The Azores are approximately 930 miles due west from Portugal, placing them quite a substantial distance from Europe and well on the way to north America (just another 2400 miles and you’re there). The islands have volcanic origins, being on the Atlantic ridge, and there is evidence of this on most of the nine islands in the group in the form of dramatic calderas, and distinctive black, porous volcanic rocks.

As the climate in the Azores is warm and wet, there is always a sense of abundant life, and indeed during my stay in late December the temperature averaged 20 degrees during the day, and 18 degrees by night. Frequently, though, the warm weather flowing with the gulf stream comes into contact with cold fronts from the north, so if you like dramatic swings in weather conditions this is the place to go! High winds buffet the islands regularly, and these knocked my antennas for six. I don’t know how they manage a weather forecast – I just expected it to change every day, and was not disappointed!

There are nine islands in the Azores:

  • CU1 = Santa Maria
  • CU2 = Sao Miguel
  • CU3 = Terceira
  • CU4 = Graciosa
  • CU5 = Sao Jorge
  • CU6 = Pico
  • CU7 = Faial
  • CU8 = Flores
  • CU9 = Corvo

The distance from east to west is some 370 miles, more than you might expect. The majority of the islands are close together, but Corvo and Flores are more distant so an internal flight is preferred to reach them (they are also a separate IOTA group).

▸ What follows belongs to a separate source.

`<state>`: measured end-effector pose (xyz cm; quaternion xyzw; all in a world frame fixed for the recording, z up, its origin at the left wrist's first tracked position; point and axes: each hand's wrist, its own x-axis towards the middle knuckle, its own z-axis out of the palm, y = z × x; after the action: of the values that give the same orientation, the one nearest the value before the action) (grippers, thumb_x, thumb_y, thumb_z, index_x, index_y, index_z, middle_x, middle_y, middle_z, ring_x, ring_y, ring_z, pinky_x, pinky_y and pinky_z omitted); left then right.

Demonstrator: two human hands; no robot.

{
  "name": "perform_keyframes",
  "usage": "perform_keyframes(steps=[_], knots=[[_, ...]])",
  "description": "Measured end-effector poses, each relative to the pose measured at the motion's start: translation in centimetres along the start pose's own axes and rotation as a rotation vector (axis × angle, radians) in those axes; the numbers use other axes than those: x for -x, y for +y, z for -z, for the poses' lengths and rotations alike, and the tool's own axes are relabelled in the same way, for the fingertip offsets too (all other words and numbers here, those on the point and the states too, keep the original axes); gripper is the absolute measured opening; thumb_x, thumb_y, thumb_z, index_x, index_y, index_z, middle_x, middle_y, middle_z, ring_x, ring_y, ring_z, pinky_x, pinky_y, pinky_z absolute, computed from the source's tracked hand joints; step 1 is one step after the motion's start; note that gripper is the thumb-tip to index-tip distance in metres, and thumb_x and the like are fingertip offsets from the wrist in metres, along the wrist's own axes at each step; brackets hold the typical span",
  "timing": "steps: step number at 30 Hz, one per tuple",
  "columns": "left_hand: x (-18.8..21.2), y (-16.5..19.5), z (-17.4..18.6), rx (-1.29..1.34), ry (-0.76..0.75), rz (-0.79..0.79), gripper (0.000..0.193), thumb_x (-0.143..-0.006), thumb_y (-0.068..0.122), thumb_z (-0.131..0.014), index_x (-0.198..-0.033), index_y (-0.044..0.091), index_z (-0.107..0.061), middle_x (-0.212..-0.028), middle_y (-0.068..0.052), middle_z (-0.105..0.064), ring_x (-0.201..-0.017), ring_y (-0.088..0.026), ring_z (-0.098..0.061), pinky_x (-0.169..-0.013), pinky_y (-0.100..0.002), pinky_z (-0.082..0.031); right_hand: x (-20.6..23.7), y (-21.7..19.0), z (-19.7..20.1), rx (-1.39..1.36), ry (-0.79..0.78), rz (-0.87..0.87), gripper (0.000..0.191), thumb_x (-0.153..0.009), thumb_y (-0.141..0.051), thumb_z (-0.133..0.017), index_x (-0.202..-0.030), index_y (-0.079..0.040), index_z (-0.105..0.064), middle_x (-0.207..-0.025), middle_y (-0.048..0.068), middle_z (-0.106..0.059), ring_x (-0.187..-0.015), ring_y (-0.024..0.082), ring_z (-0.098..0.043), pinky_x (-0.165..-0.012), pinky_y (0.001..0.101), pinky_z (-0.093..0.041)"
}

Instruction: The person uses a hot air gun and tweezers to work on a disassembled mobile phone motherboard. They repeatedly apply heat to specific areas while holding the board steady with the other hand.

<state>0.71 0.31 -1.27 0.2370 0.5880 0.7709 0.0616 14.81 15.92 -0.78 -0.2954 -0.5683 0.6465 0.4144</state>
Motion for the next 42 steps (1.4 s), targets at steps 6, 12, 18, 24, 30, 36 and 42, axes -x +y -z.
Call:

CU2 (Sao Miguel) is the notional capital, and is readily reached by flying from Heathrow to Lisbon, and then to Ponta Delgada on the island. It takes a full day due to all the changes though. The airport is small, modern, and calm compared to the bustle of British international airports. My hand luggage was always searched, but I had no problems getting the kit through.

I rented a very pleasant wooden cottage near Ginetes, which was on the side of the volcano (Sete Cidades) on the very western most tip of Sao Miguel. With an altitude of 300m above sea level, and an unimpeded take off towards the States, I was extremely pleased with this QTH. It was HF quiet, and there was an enormous space where I could erect antennas and lay radials. Unfortunately, though, with the steep side of the volcano blocking the path to EU and to G, there would be a price to pay.

I am a fan of wire verticals supported on fishing poles (SOTA poles) of 10m length. I have found this is an ideal size for portability. It is a great benefit that the radial system can be used on any band once laid, provided it is pretty good to start with. I use 30 radials about 7m to 10m long, or for extra clout I use the spare vertical element for my 80m “L” and 160m “L” as radials when they are not in use!

Changing bands on a wire vertical is easy. Simply unscrew the element (bolted through a crimp connector on the coax feed) and bring the pole down, and you can change band in a few minutes with pre-cut and labelled elements. Extremely fine wire can be used to save weight – it is not structural. Wrapping the wire around the pole allows minor adjustments as it adds inductance, and a few wraps is sufficient to stop the wire flapping.

I used my trusty K2/100 and Win Test for logging, and had a Yaesu FT-857D with me as a spare, and for SSB. This is a very compact way of operating 100W on all bands, but I also had a 400W linear built by Mark G4AXX with me, for testing (used for the first day).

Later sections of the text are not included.